Officials told Reuters that no further talks were planned and the Iraqi delegation, including U.S. military and Iraqi Kurdish officials, would leave on Saturday.

U.S. and Iraqi diplomatic efforts have been stepped up in recent days to try to dissuade NATO member Turkey from launching a major cross-border operation against Kurdistan Workers Party (PKK) guerrillas based in northern Iraq.

Turkey has massed up to 100,000 troops, backed by fighter jets, helicopter gunships, tanks, and mortars, on the frontier before a possible offensive against about 3,000 PKK rebels using Iraq as a base from which to carry out deadly attacks in Turkey.

The United States opposes a major incursion into northern Iraq, fearing it could destabilize the relatively peaceful north of the country and potentially the wider region.

The PKK took up arms against Turkey in 1984 with the aim of creating an ethnic homeland in the southeast. More than 30,000 people have been killed in the conflict. In recent years the party has pushed for greater cultural and political rights.

Prime Minister Tayyip Erdogan took a swipe at western countries on Saturday for not helping Turkey fight the PKK, criticizing what he called an approach of “your terrorist is good, my terrorist is bad.”

“We want to see our western friends by our side in our fight against terror,” he told a conference in Istanbul. “Those who overlook terrorism are in cooperation with terrorism.”

Erdogan meanwhile played down comments by Turkey’s top general that the military was waiting for Erdogan to meet U.S. President George W. Bush in Washington on November 5 before launching a major incursion.

General Yasar Buyukanit was quoted by Turkish media on Friday as saying the meeting was very important and the military would hold off until Erdogan returned before a potential move.

Senior Turkish diplomats say Erdogan has given Washington and Baghdad a limited time to show concrete results or steps to be taken against the PKK. The meeting in Washington will be the last chance, they told Reuters.

Any major offensive, expected to involve ground and air forces, would first have to be approved by the government.

“I don’t know what will happen before the American trip,” Erdogan said on Friday. “We are in a sensitive state all the time.”

But under growing public pressure, Erdogan has repeatedly said Turkey will not tolerate any more PKK attacks from northern Iraq. Some 40 people have been killed by the rebels in the last month, and the PKK said that in the latest major attack it took eight soldiers prisoner.

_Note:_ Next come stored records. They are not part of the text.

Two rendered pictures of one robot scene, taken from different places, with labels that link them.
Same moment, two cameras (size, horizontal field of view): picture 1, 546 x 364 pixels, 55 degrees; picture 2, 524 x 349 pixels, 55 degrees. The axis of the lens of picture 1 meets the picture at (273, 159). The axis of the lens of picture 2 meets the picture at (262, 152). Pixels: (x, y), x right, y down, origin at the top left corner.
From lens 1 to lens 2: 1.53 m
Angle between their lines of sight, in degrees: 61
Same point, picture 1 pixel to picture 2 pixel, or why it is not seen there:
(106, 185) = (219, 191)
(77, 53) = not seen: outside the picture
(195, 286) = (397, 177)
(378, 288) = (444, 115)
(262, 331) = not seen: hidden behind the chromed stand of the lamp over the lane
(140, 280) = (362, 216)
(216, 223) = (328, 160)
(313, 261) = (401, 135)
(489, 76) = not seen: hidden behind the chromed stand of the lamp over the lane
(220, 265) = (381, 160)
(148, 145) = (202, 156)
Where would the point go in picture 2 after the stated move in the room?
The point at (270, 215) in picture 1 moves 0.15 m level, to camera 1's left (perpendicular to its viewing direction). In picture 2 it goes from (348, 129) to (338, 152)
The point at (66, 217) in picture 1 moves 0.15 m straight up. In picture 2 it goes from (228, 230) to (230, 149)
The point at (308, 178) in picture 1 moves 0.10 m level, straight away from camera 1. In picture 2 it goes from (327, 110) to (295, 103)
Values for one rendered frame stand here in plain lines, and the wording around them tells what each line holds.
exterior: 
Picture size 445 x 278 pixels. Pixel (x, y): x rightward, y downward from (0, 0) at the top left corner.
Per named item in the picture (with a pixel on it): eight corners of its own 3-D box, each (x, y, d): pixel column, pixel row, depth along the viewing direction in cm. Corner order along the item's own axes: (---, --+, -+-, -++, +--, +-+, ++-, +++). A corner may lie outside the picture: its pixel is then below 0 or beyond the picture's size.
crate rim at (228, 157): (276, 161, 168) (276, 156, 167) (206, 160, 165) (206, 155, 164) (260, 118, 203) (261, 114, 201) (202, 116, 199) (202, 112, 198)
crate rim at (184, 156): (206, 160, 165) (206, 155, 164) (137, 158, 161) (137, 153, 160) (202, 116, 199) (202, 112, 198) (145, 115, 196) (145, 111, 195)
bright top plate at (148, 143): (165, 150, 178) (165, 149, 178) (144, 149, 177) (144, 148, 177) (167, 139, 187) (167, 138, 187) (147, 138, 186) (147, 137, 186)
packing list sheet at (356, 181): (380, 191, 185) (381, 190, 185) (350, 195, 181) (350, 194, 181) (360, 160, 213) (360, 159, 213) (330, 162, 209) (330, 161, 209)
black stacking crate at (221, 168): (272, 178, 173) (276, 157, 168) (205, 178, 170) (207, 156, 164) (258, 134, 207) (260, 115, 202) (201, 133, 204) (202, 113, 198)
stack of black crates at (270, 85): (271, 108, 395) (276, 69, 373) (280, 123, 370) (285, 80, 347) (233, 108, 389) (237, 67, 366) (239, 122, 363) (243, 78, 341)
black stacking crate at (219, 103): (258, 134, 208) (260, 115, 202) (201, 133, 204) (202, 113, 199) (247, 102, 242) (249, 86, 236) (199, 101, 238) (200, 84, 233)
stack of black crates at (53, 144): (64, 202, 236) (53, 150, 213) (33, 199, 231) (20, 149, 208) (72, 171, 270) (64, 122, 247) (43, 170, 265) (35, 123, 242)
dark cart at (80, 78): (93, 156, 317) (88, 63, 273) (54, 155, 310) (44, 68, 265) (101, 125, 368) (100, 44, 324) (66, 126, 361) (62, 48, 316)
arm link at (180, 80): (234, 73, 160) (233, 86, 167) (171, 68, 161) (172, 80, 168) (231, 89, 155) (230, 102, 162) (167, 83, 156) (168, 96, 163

Army sources told Reuters on Saturday that military planes were running reconnaissance trips along the mountainous border taking photographs of PKK camps in northern Iraq. Helicopters were patrolling villages and soldiers sweeping for mines.

The military has already carried out as many as 24 limited operations into northern Iraq against the PKK but no major land incursion, Deputy Prime Minister Cemil Cicek said on Friday. Turkish helicopter gunships and F-16 jets have attacked PKK positions inside Iraq in recent days.

Analysts question whether a major military offensive into northern Iraq would be successful, as past ones have failed to dislodge the PKK, whose members are also in Turkey.

Ankara had given Iraq a list of leading members of the PKK based in northern Iraq and demanded that Baghdad hand them over and shut down their numerous camps.

But the central Iraqi government has little control over semi-autonomous Kurdish northern Iraq, which is run by the Kurdistan Regional Government (KRG).

The KRG, run by Masoud Barzani, says it has no control over the PKK, considered a terrorist organization in the United States, Turkey and the European Union.

Barzani has vowed to fight any Turkish incursion.